Work instructions: Could you reproduce, word for word, everything below from the line containing "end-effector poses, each" down to the line containing "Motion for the", with both of those lines included and no others?
╔══
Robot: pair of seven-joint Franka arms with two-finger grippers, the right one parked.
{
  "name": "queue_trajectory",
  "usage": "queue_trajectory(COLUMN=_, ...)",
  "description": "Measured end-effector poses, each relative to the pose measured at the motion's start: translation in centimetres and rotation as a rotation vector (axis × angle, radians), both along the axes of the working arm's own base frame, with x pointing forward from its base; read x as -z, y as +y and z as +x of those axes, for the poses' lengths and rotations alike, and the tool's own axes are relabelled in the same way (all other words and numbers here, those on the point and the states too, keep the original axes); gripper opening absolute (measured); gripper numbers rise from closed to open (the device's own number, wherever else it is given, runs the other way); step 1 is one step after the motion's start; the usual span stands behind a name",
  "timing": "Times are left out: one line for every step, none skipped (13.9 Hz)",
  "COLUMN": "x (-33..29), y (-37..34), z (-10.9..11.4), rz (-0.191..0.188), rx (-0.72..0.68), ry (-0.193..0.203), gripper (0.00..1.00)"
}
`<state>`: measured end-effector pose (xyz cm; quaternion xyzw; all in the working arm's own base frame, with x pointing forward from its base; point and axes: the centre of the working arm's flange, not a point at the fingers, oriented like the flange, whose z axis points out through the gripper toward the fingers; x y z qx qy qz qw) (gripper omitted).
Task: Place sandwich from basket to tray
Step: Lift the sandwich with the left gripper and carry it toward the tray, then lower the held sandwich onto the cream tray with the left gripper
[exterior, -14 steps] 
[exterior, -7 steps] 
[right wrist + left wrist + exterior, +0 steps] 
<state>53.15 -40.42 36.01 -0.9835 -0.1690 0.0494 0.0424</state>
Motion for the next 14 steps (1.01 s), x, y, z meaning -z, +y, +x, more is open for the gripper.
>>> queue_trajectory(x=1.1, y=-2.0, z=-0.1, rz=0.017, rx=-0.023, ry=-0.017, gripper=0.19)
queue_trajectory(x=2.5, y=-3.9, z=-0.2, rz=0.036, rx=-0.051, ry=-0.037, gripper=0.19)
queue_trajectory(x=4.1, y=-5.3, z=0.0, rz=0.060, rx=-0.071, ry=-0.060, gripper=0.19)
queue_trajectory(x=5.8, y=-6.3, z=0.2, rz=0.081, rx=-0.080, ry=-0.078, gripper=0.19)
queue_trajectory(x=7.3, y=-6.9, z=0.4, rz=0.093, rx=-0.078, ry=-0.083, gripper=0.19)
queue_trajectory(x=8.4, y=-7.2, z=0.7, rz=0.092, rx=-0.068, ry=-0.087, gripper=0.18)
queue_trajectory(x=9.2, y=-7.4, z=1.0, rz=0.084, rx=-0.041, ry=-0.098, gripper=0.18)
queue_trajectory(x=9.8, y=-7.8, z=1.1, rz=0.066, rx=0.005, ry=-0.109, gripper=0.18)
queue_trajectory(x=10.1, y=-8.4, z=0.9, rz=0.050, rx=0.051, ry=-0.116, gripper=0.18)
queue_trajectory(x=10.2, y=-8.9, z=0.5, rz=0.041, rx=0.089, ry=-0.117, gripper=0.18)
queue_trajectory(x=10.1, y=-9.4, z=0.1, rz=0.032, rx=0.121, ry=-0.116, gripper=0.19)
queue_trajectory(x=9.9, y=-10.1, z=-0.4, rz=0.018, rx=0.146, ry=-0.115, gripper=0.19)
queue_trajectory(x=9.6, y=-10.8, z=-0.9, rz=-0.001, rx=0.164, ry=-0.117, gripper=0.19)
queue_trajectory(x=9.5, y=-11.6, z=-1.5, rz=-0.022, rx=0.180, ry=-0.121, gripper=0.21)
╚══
Solved problem:
  "description": "Measured end-effector poses, each relative to the pose measured at the motion's start: translation in centimetres and rotation as a rotation vector (axis × angle, radians), both along the axes of the working arm's own base frame, with x pointing forward from its base; read x as -z, y as +y and z as +x of those axes, for the poses' lengths and rotations alike, and the tool's own axes are relabelled in the same way (all other words and numbers here, those on the point and the states too, keep the original axes); gripper opening absolute (measured); gripper numbers rise from closed to open (the device's own number, wherever else it is given, runs the other way); step 1 is one step after the motion's start; the usual span stands behind a name",
  "timing": "Times are left out: one line for every step, none skipped (13.9 Hz)",
  "COLUMN": "x (-33..29), y (-37..34), z (-10.9..11.4), rz (-0.191..0.188), rx (-0.72..0.68), ry (-0.193..0.203), gripper (0.00..1.00)"
}
`<state>`: measured end-effector pose (xyz cm; quaternion xyzw; all in the working arm's own base frame, with x pointing forward from its base; point and axes: the centre of the working arm's flange, not a point at the fingers, oriented like the flange, whose z axis points out through the gripper toward the fingers; x y z qx qy qz qw) (gripper omitted).
Task: Place sandwich from basket to tray
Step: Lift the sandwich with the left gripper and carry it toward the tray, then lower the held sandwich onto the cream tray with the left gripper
[exterior, -14 steps] 
[exterior, -7 steps] 
[right wrist + left wrist + exterior, +0 steps] 
<state>53.15 -40.42 36.01 -0.9835 -0.1690 0.0494 0.0424</state>
Motion for the next 14 steps (1.01 s), x, y, z meaning -z, +y, +x, more is open for the gripper.

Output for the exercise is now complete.